Directions:
The response should consist of every line below, unchanged.

══ Listed entries ══

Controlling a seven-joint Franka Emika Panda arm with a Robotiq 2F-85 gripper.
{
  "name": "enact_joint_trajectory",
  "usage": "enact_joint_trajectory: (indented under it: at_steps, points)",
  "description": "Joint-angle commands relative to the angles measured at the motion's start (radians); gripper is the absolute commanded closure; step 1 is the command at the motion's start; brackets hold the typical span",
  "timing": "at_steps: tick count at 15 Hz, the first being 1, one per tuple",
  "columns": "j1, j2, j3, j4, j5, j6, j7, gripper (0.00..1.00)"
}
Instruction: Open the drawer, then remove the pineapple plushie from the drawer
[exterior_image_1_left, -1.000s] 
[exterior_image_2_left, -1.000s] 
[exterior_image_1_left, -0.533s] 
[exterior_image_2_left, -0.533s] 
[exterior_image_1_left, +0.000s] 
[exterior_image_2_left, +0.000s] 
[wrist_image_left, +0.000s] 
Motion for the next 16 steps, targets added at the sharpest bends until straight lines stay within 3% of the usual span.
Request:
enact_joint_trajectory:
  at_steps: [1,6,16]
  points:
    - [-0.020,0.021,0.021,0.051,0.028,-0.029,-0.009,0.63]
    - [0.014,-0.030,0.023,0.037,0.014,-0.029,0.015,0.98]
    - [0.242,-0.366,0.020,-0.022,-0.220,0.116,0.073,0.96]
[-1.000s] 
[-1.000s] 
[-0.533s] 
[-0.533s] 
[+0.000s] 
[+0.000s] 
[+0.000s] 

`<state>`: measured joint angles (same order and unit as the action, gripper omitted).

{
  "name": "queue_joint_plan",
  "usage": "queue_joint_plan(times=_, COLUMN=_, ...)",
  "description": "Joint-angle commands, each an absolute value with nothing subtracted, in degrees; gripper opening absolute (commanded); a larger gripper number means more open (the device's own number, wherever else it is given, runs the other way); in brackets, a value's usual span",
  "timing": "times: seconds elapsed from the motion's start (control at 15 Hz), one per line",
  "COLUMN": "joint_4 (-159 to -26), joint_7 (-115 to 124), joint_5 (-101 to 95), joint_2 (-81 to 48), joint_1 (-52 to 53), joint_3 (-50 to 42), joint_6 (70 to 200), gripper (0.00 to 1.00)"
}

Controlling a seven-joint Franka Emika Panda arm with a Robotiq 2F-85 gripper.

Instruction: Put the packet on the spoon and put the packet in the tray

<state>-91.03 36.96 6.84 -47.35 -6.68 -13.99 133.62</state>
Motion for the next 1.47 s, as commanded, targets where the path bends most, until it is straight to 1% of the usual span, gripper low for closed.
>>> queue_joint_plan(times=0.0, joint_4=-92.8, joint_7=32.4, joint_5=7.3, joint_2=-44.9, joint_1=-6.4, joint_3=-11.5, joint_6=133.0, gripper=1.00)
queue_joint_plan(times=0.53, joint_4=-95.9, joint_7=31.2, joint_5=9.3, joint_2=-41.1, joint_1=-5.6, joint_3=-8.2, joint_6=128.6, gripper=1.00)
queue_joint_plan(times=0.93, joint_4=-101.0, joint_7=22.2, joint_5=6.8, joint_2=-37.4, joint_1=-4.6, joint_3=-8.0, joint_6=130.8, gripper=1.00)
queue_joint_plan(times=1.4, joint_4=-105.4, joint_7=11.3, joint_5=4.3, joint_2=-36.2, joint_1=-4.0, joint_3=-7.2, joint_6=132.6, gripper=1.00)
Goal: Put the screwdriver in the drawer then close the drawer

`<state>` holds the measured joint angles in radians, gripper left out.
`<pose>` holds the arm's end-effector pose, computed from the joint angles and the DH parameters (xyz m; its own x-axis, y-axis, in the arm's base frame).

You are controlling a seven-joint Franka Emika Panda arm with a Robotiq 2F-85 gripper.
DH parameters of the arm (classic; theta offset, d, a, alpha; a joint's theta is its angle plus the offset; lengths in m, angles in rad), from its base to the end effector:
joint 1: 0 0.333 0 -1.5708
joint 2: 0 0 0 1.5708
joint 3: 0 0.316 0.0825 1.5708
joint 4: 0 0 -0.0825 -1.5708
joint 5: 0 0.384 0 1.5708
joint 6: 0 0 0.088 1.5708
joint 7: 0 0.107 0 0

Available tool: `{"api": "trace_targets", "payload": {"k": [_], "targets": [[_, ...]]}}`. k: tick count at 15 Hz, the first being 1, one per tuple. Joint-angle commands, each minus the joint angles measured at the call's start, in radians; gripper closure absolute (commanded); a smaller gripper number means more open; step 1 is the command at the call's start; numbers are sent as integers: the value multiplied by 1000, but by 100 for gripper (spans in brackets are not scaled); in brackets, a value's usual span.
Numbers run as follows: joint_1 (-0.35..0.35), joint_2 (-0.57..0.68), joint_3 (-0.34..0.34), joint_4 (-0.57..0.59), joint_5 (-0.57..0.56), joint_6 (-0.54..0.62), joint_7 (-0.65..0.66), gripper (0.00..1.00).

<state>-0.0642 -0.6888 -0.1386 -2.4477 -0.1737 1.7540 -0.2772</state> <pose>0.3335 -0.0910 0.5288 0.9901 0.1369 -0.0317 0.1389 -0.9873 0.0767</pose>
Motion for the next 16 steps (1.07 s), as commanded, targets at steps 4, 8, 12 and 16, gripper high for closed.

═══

Result:
Controlling a seven-joint Franka Emika Panda arm with a Robotiq 2F-85 gripper.
{
  "name": "enact_joint_trajectory",
  "usage": "enact_joint_trajectory: (indented under it: at_steps, points)",
  "description": "Joint-angle commands relative to the angles measured at the motion's start (radians); gripper is the absolute commanded closure; step 1 is the command at the motion's start; brackets hold the typical span",
  "timing": "at_steps: tick count at 15 Hz, the first being 1, one per tuple",
  "columns": "j1, j2, j3, j4, j5, j6, j7, gripper (0.00..1.00)"
}
Instruction: Open the drawer, then remove the pineapple plushie from the drawer
[exterior_image_1_left, -1.000s] 
[exterior_image_2_left, -1.000s] 
[exterior_image_1_left, -0.533s] 
[exterior_image_2_left, -0.533s] 
[exterior_image_1_left, +0.000s] 
[exterior_image_2_left, +0.000s] 
[wrist_image_left, +0.000s] 
Motion for the next 16 steps, targets added at the sharpest bends until straight lines stay within 3% of the usual span.
Request:
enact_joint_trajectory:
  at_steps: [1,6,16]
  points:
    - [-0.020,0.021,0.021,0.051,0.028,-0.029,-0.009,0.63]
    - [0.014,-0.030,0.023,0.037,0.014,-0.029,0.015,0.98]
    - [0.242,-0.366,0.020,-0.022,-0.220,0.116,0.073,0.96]
[-1.000s] 
[-1.000s] 
[-0.533s] 
[-0.533s] 
[+0.000s] 
[+0.000s] 
[+0.000s] 

`<state>`: measured joint angles (same order and unit as the action, gripper omitted).

{
  "name": "queue_joint_plan",
  "usage": "queue_joint_plan(times=_, COLUMN=_, ...)",
  "description": "Joint-angle commands, each an absolute value with nothing subtracted, in degrees; gripper opening absolute (commanded); a larger gripper number means more open (the device's own number, wherever else it is given, runs the other way); in brackets, a value's usual span",
  "timing": "times: seconds elapsed from the motion's start (control at 15 Hz), one per line",
  "COLUMN": "joint_4 (-159 to -26), joint_7 (-115 to 124), joint_5 (-101 to 95), joint_2 (-81 to 48), joint_1 (-52 to 53), joint_3 (-50 to 42), joint_6 (70 to 200), gripper (0.00 to 1.00)"
}

Controlling a seven-joint Franka Emika Panda arm with a Robotiq 2F-85 gripper.

Instruction: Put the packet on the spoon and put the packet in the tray

<state>-91.03 36.96 6.84 -47.35 -6.68 -13.99 133.62</state>
Motion for the next 1.47 s, as commanded, targets where the path bends most, until it is straight to 1% of the usual span, gripper low for closed.
>>> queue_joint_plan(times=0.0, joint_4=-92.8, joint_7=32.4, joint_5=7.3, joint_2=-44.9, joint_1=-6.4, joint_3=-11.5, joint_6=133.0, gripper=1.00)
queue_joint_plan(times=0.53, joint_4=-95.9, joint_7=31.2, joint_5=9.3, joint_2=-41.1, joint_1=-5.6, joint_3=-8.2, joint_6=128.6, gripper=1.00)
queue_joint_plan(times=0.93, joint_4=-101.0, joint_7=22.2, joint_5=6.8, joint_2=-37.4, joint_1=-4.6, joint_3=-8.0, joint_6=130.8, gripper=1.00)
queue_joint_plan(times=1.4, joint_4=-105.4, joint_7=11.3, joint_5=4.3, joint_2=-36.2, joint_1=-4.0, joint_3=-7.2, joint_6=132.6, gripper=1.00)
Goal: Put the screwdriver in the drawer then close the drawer

`<state>` holds the measured joint angles in radians, gripper left out.
`<pose>` holds the arm's end-effector pose, computed from the joint angles and the DH parameters (xyz m; its own x-axis, y-axis, in the arm's base frame).

You are controlling a seven-joint Franka Emika Panda arm with a Robotiq 2F-85 gripper.
DH parameters of the arm (classic; theta offset, d, a, alpha; a joint's theta is its angle plus the offset; lengths in m, angles in rad), from its base to the end effector:
joint 1: 0 0.333 0 -1.5708
joint 2: 0 0 0 1.5708
joint 3: 0 0.316 0.0825 1.5708
joint 4: 0 0 -0.0825 -1.5708
joint 5: 0 0.384 0 1.5708
joint 6: 0 0 0.088 1.5708
joint 7: 0 0.107 0 0

Available tool: `{"api": "trace_targets", "payload": {"k": [_], "targets": [[_, ...]]}}`. k: tick count at 15 Hz, the first being 1, one per tuple. Joint-angle commands, each minus the joint angles measured at the call's start, in radians; gripper closure absolute (commanded); a smaller gripper number means more open; step 1 is the command at the call's start; numbers are sent as integers: the value multiplied by 1000, but by 100 for gripper (spans in brackets are not scaled); in brackets, a value's usual span.
Numbers run as follows: joint_1 (-0.35..0.35), joint_2 (-0.57..0.68), joint_3 (-0.34..0.34), joint_4 (-0.57..0.59), joint_5 (-0.57..0.56), joint_6 (-0.54..0.62), joint_7 (-0.65..0.66), gripper (0.00..1.00).

<state>-0.0642 -0.6888 -0.1386 -2.4477 -0.1737 1.7540 -0.2772</state> <pose>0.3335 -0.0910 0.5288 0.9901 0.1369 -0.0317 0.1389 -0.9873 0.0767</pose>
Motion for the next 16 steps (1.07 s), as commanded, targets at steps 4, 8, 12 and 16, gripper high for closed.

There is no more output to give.